Problem statement: The answer should consist of the records below, repeated exactly, and no pictures.

(Stored items from a collection)
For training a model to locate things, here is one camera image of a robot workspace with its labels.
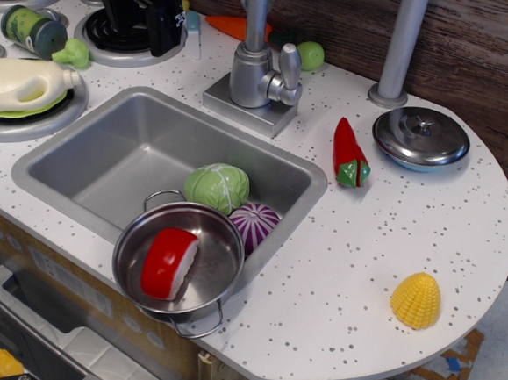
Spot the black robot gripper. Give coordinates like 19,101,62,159
103,0,182,57

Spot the small stainless steel pan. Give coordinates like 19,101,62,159
112,191,245,340

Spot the blue and white toy knife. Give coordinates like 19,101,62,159
185,10,201,61

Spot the back right stove burner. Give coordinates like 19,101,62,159
74,8,187,68

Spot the orange toy carrot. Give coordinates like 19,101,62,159
205,15,296,48

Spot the green toy broccoli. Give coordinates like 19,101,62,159
52,39,89,68

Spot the silver toy faucet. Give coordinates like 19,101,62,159
203,0,303,138

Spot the green toy spice can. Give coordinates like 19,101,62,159
0,5,68,61

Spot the grey toy sink basin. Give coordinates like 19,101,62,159
11,87,327,290

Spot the green toy apple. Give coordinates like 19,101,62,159
297,41,325,71

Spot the white toy detergent bottle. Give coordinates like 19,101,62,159
0,58,82,112

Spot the green toy cabbage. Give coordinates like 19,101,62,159
183,162,250,215

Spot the light green toy plate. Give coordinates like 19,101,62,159
0,90,74,119

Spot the front stove burner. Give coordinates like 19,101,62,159
0,82,89,143

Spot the purple toy onion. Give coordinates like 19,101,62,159
229,203,281,256

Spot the red toy chili pepper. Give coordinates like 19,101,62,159
333,117,371,188

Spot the grey vertical support pole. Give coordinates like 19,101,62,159
368,0,429,109

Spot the stainless steel pot lid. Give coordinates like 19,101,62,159
372,106,470,172

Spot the yellow toy corn piece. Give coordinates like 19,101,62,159
390,272,441,330

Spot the toy oven door handle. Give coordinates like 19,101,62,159
0,265,182,380

Exercise result:
For training a model to locate things, here is one camera image of a robot workspace with its labels.
Spot the black robot gripper. Give coordinates like 19,101,62,159
103,0,182,57

Spot the small stainless steel pan. Give coordinates like 19,101,62,159
112,191,245,340

Spot the blue and white toy knife. Give coordinates like 19,101,62,159
185,10,201,61

Spot the back right stove burner. Give coordinates like 19,101,62,159
74,8,187,68

Spot the orange toy carrot. Give coordinates like 19,101,62,159
205,15,296,48

Spot the green toy broccoli. Give coordinates like 19,101,62,159
52,39,89,68

Spot the silver toy faucet. Give coordinates like 19,101,62,159
203,0,303,138

Spot the green toy spice can. Give coordinates like 19,101,62,159
0,5,68,61

Spot the grey toy sink basin. Give coordinates like 19,101,62,159
11,87,327,290

Spot the green toy apple. Give coordinates like 19,101,62,159
297,41,325,71

Spot the white toy detergent bottle. Give coordinates like 19,101,62,159
0,58,82,112

Spot the green toy cabbage. Give coordinates like 19,101,62,159
183,162,250,215

Spot the light green toy plate. Give coordinates like 19,101,62,159
0,90,74,119

Spot the front stove burner. Give coordinates like 19,101,62,159
0,82,89,143

Spot the purple toy onion. Give coordinates like 19,101,62,159
229,203,281,256

Spot the red toy chili pepper. Give coordinates like 19,101,62,159
333,117,371,188

Spot the grey vertical support pole. Give coordinates like 19,101,62,159
368,0,429,109

Spot the stainless steel pot lid. Give coordinates like 19,101,62,159
372,106,470,172

Spot the yellow toy corn piece. Give coordinates like 19,101,62,159
390,272,441,330

Spot the toy oven door handle. Give coordinates like 19,101,62,159
0,265,182,380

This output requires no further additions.